## Activity
Every line of the entries that holds the word "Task" is to be copied.

## Records drawn from a dataset
-*-*-
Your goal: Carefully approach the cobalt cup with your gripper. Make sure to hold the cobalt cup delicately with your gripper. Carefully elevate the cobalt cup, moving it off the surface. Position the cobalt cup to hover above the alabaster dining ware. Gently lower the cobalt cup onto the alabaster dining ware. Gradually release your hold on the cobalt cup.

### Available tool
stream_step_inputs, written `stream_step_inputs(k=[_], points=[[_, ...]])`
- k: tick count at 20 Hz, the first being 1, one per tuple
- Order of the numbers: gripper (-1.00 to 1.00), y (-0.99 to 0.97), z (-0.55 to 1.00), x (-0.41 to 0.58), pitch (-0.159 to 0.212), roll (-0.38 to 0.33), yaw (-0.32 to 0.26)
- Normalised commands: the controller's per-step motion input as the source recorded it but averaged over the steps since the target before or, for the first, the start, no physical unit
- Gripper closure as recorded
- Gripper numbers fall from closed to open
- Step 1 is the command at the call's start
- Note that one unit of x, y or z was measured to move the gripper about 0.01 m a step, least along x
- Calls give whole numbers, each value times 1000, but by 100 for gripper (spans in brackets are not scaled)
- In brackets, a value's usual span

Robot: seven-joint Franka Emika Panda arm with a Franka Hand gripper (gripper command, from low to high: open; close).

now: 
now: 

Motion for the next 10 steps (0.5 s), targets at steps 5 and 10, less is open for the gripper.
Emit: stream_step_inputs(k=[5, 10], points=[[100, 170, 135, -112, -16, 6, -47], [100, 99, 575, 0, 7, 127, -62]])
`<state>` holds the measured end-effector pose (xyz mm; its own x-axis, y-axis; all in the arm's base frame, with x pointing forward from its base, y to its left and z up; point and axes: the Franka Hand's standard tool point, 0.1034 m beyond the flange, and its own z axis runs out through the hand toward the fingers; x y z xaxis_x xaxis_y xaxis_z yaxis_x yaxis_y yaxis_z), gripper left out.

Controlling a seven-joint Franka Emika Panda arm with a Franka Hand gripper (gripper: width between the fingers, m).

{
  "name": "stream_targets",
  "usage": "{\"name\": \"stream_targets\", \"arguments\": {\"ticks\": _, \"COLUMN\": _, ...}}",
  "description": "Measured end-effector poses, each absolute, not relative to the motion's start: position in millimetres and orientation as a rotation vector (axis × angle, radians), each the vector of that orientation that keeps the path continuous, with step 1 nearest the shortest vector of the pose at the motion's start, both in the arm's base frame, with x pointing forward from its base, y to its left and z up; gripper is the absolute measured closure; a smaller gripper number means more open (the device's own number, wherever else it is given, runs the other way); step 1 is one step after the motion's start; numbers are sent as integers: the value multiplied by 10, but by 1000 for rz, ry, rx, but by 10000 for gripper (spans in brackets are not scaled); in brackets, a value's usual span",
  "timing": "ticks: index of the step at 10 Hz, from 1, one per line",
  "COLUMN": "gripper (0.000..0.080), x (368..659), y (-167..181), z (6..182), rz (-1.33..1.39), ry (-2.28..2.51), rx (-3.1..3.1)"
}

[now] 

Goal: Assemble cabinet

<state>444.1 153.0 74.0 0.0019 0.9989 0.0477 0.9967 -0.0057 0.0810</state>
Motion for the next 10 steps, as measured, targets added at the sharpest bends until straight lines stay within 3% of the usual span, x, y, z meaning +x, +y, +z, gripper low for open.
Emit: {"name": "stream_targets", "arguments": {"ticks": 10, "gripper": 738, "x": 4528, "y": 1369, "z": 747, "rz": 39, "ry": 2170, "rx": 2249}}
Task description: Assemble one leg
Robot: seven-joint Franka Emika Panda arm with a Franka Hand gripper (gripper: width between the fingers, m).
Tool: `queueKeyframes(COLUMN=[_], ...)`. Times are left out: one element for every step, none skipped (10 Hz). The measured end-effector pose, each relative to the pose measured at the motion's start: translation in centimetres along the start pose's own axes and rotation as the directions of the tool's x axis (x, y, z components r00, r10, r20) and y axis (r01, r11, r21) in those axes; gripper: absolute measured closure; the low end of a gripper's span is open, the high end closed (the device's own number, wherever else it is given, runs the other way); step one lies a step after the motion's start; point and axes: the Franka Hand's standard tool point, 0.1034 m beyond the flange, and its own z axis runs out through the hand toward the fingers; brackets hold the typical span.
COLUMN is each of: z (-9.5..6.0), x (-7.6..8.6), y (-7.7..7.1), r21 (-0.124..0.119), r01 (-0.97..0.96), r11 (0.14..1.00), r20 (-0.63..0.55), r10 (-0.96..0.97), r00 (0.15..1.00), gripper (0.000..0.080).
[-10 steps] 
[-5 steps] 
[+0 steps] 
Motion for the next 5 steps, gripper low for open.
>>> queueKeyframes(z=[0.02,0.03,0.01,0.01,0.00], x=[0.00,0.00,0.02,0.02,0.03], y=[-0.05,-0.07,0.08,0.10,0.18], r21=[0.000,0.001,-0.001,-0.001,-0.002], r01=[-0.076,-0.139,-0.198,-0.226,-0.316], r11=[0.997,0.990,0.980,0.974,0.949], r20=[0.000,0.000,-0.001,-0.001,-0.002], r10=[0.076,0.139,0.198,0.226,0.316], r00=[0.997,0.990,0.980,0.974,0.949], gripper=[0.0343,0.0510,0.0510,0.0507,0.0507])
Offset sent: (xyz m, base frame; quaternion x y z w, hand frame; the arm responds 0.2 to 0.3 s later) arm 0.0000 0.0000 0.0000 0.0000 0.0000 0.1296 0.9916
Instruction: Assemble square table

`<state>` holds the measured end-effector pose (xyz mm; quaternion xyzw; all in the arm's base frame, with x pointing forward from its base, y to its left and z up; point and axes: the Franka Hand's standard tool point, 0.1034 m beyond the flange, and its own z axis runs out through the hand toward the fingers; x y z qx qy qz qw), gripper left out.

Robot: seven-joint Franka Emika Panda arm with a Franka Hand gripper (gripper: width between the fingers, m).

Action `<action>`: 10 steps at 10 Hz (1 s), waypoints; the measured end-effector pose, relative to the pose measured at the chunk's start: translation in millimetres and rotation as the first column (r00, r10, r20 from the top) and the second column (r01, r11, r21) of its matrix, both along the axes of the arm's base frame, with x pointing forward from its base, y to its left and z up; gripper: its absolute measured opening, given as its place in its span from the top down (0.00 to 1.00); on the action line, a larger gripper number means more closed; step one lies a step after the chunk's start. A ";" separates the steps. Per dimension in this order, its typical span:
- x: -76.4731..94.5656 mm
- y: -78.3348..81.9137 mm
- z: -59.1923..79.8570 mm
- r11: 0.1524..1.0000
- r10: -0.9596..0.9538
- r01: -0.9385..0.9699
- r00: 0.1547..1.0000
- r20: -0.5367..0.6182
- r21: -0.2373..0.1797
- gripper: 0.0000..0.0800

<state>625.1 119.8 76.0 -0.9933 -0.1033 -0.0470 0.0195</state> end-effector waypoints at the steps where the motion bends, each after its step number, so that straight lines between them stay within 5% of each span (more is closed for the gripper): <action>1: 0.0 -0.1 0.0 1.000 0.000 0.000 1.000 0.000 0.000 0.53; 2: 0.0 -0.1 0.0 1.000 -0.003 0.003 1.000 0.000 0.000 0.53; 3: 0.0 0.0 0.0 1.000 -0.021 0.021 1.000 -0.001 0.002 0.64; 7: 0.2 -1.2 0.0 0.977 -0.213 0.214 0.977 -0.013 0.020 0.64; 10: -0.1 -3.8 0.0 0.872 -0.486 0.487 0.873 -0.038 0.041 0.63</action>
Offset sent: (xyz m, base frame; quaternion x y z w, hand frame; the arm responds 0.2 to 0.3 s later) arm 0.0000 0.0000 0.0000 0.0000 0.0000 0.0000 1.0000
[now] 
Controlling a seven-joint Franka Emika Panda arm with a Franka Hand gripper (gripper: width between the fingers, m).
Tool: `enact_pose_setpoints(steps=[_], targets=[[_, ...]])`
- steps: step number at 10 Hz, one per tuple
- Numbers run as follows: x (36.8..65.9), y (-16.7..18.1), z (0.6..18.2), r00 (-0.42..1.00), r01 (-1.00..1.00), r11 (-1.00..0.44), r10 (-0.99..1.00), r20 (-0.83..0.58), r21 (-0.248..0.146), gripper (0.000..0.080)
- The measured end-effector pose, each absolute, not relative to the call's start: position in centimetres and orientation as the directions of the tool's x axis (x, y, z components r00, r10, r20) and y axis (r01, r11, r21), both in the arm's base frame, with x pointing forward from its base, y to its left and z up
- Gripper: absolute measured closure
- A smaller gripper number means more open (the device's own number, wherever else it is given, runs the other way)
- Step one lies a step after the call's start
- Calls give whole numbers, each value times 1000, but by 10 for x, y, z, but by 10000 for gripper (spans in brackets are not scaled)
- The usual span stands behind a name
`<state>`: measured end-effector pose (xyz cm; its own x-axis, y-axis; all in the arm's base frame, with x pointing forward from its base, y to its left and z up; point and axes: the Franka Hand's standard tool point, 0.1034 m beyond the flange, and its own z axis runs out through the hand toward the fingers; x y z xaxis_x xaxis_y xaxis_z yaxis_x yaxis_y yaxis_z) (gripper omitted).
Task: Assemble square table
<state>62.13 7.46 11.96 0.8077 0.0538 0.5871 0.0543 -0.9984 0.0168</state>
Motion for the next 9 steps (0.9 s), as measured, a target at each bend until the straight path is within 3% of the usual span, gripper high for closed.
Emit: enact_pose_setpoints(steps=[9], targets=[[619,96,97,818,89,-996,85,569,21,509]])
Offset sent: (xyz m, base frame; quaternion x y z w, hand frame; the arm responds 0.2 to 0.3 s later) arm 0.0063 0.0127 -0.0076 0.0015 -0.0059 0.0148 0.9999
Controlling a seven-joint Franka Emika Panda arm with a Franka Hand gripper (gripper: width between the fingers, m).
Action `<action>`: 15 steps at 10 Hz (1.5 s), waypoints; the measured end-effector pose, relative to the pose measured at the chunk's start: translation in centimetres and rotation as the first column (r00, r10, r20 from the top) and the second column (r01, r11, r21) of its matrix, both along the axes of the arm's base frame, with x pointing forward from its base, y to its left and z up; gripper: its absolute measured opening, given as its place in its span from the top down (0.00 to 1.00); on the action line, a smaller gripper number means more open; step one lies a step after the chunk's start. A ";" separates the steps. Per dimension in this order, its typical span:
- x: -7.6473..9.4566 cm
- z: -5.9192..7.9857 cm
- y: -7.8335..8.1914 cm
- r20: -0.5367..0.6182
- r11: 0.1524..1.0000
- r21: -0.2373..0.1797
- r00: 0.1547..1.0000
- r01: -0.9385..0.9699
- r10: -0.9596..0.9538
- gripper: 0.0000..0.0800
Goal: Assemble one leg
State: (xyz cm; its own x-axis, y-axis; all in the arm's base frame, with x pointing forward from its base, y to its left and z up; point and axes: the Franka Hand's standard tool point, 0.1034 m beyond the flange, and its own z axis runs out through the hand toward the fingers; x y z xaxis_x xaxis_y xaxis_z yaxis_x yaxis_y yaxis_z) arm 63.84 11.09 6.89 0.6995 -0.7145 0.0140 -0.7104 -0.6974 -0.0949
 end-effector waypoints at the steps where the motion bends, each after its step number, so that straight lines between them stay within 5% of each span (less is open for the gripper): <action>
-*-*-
## Response to the exercise
Task description: Assemble one leg
Task: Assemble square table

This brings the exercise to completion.